10 On Your Side spoke with Lucas about the videos and what she told protesters and police. She said she was at the monument for about 45 minutes in the early afternoon. She pointed to the videos, which showed her telling police not to arrest peaceful protesters.
“I said on camera, ‘Look these people are not going to be arrested again, and if you don’t believe me it, call Dr. Patton,'” Lucas said. “Within a matter of minutes, Chief Greene was there and I said the same thing.”
Lucas said she never told police to ignore vandalism or property destruction. She said she was advocating for Boyd and Gibbs and warning officers not to arrest other demonstrators who were protesting peacefully on public property.
“That Confederate monument is nothing more than a symbol of racism to be rubbed in the faces of the black community every time we have to see it,” Lucas said. “It ain’t nothing but a symbol of slavery and racism. Had they done what we tried to do in 2017 and had it moved to the cemetery, this wouldn’t be an issue today, but they wanted to be so bent on bringing pain to the black community that they insisted on it being there anyway.”
“I didn’t want it defaced. I wanted to put it in the cemetery where it belongs — dead,” Lucas said.
Lucas left the scene of the monument around 2:25 p.m. She went into a meeting at her office and worked for the remainder of the day.
Later in the afternoon, protesters spray-painted the monument as police looked on.
The demonstration lasted the afternoon and into the night, when it became more destructive. The protesters took hammers to the monument. They successfully decapitated all of the stone Confederate soldiers statues that are part of the monument. They also pushed an entire Confederate solider statue off of the monument and into the crowd, hitting a protester named Chris Green and seriously injuring him.
Police did not intervene in the demonstration until Green was injured.
10 On Your Side spoke with the police chief after the protest and asked about the lack of police intervention. She said that she never gave an order to police to ignore the destruction of property, but that an elected official directed the officers to let protesters vandalism the structure.
Greene wouldn’t identify who that elected official is at the time, but during a Portsmouth City Council meeting on Thursday night Councilman Bill Moody and Vice Mayor Lisa Lucas-Burke both addressed the chief’s statement and community buzz that Lucas directed police not to intervene.
Moody said that Lucas’ videos should be submitted to the Virginia State Police as part of their investigation into Green’s injuries and the circumstances that led up to him being hurt.

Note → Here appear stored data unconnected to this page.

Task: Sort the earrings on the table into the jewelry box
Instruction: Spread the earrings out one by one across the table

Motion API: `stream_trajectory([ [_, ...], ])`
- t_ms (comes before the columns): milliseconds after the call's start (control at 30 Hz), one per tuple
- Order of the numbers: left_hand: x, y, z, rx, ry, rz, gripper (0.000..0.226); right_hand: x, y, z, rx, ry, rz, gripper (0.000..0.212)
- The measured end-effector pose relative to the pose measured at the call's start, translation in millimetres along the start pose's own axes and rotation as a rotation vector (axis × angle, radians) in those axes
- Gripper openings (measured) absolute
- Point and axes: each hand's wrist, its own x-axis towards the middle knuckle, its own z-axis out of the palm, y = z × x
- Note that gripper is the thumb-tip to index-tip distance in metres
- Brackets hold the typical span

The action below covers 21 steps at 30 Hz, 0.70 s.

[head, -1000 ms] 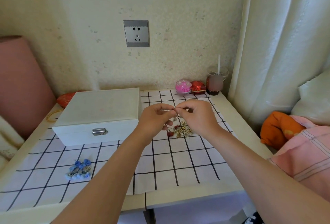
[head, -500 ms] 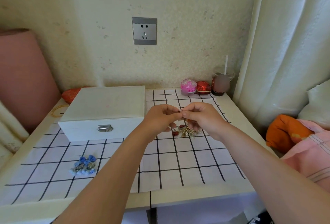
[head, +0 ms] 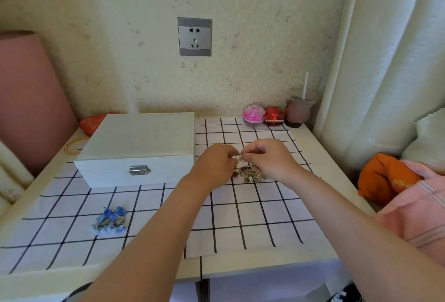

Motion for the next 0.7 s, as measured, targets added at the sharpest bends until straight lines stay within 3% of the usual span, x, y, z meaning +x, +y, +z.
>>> stream_trajectory([
  [67,0,3,-7,-0.106,-0.011,0.034,0.043,1,-3,0,0.039,-0.014,0.008,0.007],
  [233,-4,7,-18,-0.338,0.003,0.065,0.051,-2,-18,-2,0.422,-0.058,0.082,0.026],
  [400,-19,9,-26,-0.54,0.008,0.018,0.023,-3,-23,3,0.522,-0.084,0.116,0.034],
  [467,-27,6,-30,-0.52,-0.021,-0.029,0.02,-2,-21,5,0.339,-0.08,0.059,0.019],
  [600,-44,-6,-41,-0.317,-0.136,-0.07,0.015,-5,-8,6,-0.546,-0.079,-0.194,0.022],
  [700,-59,-16,-44,-0.197,-0.254,-0.094,0.012,-8,-9,10,-0.719,-0.161,-0.28,0.022],
])
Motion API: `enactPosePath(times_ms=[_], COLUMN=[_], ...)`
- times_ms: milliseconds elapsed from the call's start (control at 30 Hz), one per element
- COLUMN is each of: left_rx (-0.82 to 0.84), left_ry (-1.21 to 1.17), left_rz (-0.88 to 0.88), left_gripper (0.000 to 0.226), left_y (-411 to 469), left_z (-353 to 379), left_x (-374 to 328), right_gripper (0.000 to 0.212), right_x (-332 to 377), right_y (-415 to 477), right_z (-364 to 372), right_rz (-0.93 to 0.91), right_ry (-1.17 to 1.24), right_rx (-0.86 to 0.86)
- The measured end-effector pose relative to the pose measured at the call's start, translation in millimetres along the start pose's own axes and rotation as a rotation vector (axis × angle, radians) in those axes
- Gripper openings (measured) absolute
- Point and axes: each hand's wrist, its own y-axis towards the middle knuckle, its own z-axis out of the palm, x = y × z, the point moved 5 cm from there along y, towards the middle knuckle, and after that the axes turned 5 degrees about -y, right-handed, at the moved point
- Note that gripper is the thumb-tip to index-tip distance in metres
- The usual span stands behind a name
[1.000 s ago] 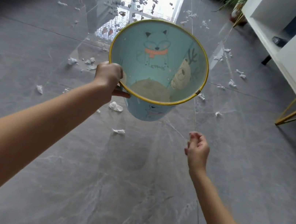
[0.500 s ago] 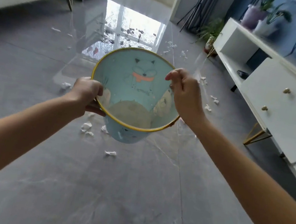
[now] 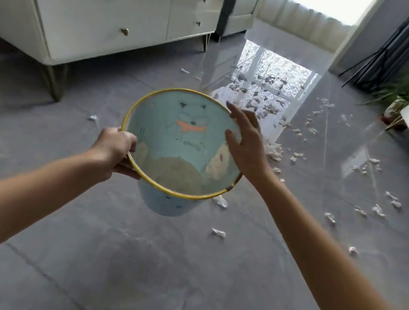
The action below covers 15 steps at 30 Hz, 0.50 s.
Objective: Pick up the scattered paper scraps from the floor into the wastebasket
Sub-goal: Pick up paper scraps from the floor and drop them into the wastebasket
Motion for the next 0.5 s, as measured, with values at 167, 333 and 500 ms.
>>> enactPosePath(times_ms=[167, 333, 500], left_rx=[-0.130, -0.230, -0.288], left_ry=[0.018, 0.010, -0.010], left_rz=[-0.064, -0.125, -0.158], left_gripper=[0.013, 0.008, 0.022], left_y=[3, 7, 20], left_z=[-54, -92, -101], left_x=[26, 53, 62], right_gripper=[0.053, 0.084, 0.092], right_x=[-72, -149, -131], right_y=[-57, -200, -209], right_z=[54, 145, 193], right_rz=[0.399, 1.009, 0.937], right_ry=[0.115, -0.337, -0.411], right_rx=[-0.161, 0.434, 0.488])
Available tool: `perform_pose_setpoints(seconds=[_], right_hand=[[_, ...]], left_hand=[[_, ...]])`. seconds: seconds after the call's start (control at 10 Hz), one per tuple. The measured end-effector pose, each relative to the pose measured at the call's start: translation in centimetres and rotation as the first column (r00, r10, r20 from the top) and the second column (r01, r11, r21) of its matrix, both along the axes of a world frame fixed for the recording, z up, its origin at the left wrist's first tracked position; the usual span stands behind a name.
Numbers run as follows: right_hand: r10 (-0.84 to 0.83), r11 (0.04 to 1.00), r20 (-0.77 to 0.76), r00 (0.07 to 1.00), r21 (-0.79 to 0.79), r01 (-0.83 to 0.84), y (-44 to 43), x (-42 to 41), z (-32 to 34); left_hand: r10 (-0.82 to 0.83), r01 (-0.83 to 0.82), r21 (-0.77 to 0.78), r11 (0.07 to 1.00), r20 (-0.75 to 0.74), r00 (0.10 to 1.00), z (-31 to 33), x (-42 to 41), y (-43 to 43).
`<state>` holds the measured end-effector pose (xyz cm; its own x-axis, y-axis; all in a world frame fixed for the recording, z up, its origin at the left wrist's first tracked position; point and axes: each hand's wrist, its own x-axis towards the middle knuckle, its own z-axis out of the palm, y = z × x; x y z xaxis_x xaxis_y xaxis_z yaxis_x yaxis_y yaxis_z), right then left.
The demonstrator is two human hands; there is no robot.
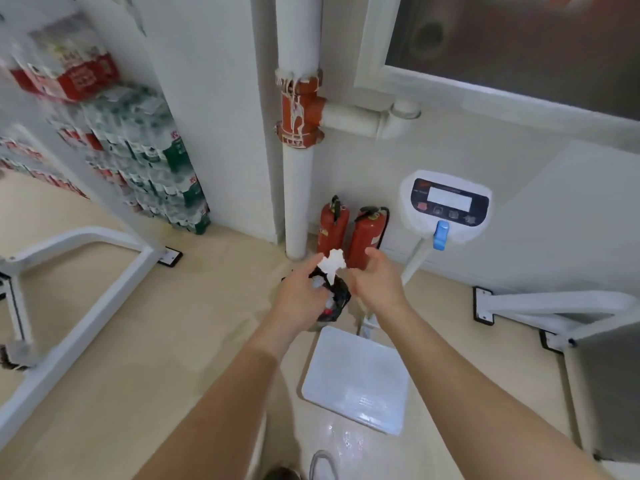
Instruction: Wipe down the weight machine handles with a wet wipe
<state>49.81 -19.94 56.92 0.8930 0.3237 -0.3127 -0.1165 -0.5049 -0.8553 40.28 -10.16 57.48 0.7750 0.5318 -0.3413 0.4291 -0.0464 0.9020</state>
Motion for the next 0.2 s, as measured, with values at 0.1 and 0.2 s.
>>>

Lucas-Burke spoke in defense of Lucas, who is her mother. She said that Lucas went to the monument to support protesters and that she did not give orders to police to not intervene in vandalism and property destruction.
Lucas-Burke said that Lucas does not have the power to tell Greene how to police the city. She said that Lucas should not be blamed for the vandalism and the Portsmouth Police Department’s actions — or lack thereof — during the demonstration on Wednesday night.
“The orders to the chief of police come from the city manager,” Lucas-Burke said.